YOUR OBJECTIVE: Go through the material that comes after this and count the lines containing "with"; report only the count.

DATA PROVIDED:
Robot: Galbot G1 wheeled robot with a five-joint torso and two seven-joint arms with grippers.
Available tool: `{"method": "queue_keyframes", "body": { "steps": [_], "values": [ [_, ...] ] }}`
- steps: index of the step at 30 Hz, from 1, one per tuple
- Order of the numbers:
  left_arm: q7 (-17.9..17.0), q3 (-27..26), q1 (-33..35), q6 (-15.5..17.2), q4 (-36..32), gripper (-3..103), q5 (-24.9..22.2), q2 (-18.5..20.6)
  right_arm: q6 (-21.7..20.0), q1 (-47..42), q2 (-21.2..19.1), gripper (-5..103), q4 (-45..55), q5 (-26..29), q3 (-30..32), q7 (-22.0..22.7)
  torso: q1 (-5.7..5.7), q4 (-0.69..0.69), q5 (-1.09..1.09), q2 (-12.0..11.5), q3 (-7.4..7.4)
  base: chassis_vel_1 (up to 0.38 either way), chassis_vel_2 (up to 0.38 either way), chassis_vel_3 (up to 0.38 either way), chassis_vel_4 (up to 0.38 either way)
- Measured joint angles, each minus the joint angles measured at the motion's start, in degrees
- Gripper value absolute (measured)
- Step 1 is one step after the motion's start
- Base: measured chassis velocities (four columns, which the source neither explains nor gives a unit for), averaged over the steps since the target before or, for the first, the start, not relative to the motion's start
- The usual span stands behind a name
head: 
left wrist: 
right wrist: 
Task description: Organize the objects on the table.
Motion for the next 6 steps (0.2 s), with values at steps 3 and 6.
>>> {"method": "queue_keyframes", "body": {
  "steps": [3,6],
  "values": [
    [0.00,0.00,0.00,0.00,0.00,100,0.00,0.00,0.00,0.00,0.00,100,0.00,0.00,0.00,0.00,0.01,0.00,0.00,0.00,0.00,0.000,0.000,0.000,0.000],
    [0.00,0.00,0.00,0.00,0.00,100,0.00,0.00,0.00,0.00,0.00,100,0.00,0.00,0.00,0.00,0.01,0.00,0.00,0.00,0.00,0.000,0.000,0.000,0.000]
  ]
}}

SOLUTION FOR THIS PROBLEM: 2